* YOUR TASK: What you should repeat is the run of lines from the top of the listing below through the line with "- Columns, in", exactly, with no pictures.
━━━ DATA EXCERPT
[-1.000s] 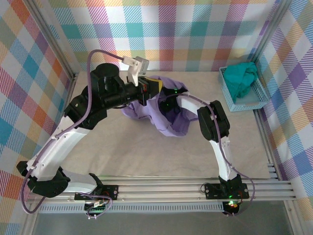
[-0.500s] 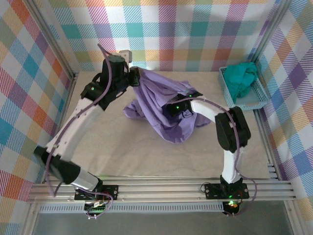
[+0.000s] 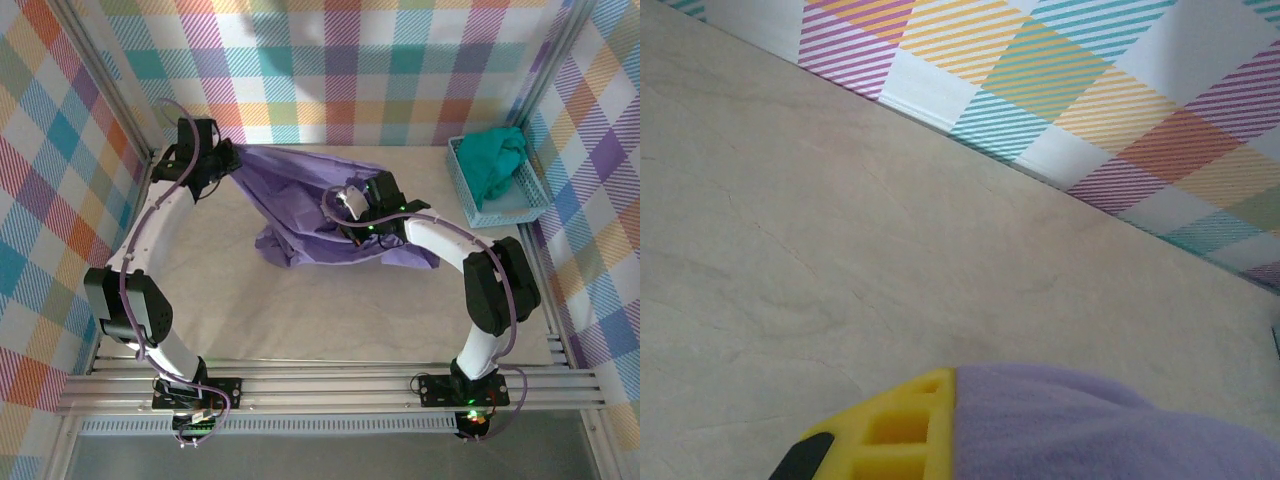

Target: Fold the inside-out t-shirt

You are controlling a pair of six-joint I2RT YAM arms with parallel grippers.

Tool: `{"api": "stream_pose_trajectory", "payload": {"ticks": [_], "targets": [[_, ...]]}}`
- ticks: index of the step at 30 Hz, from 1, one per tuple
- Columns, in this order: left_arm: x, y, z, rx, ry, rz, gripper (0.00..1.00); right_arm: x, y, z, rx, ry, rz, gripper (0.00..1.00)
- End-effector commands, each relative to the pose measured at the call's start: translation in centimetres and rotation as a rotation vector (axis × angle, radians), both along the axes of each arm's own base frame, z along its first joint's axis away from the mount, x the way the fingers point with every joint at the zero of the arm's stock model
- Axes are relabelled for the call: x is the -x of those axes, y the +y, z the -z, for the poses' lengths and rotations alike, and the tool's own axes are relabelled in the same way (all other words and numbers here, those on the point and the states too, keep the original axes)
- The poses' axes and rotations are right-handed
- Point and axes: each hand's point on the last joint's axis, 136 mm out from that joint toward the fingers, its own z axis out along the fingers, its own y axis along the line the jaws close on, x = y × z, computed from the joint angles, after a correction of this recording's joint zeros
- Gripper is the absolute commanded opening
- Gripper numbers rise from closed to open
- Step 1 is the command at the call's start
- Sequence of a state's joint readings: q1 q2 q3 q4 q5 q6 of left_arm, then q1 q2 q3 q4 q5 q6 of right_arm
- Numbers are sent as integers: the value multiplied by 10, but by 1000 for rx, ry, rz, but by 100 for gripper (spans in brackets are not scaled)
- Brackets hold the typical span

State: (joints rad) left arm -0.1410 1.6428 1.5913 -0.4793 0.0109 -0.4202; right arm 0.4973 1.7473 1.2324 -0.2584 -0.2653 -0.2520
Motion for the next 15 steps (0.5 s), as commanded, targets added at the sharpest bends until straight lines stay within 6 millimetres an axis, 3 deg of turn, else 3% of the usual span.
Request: {"api": "stream_pose_trajectory", "payload": {"ticks": [1,5,7,10,15], "targets": [[-4,-21,1,86,-24,75,0,-6,28,-30,-96,-80,-86,0],[-10,-61,10,112,1,193,0,-3,62,-40,-130,-107,-168,0],[-13,-65,19,104,26,199,0,-9,63,-53,-141,-148,-148,0],[-15,-38,42,81,74,105,0,-15,55,-95,-165,-265,-116,0],[-8,19,90,106,148,-63,0,-13,26,-198,-361,-430,-72,0]]}}
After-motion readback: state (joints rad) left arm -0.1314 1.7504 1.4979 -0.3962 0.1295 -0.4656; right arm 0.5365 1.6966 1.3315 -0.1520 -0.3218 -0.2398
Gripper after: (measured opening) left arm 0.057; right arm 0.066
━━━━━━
* RESPONSE TO THE TASK:
[-1.000s] 
[-0.500s] 
[+0.000s] 

Target: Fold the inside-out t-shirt

You are controlling a pair of six-joint I2RT YAM arms with parallel grippers.

Tool: `{"api": "stream_pose_trajectory", "payload": {"ticks": [_], "targets": [[_, ...]]}}`
- ticks: index of the step at 30 Hz, from 1, one per tuple
- Columns, in this order: left_arm: x, y, z, rx, ry, rz, gripper (0.00..1.00); right_arm: x, y, z, rx, ry, rz, gripper (0.00..1.00)

The required output has been given in full.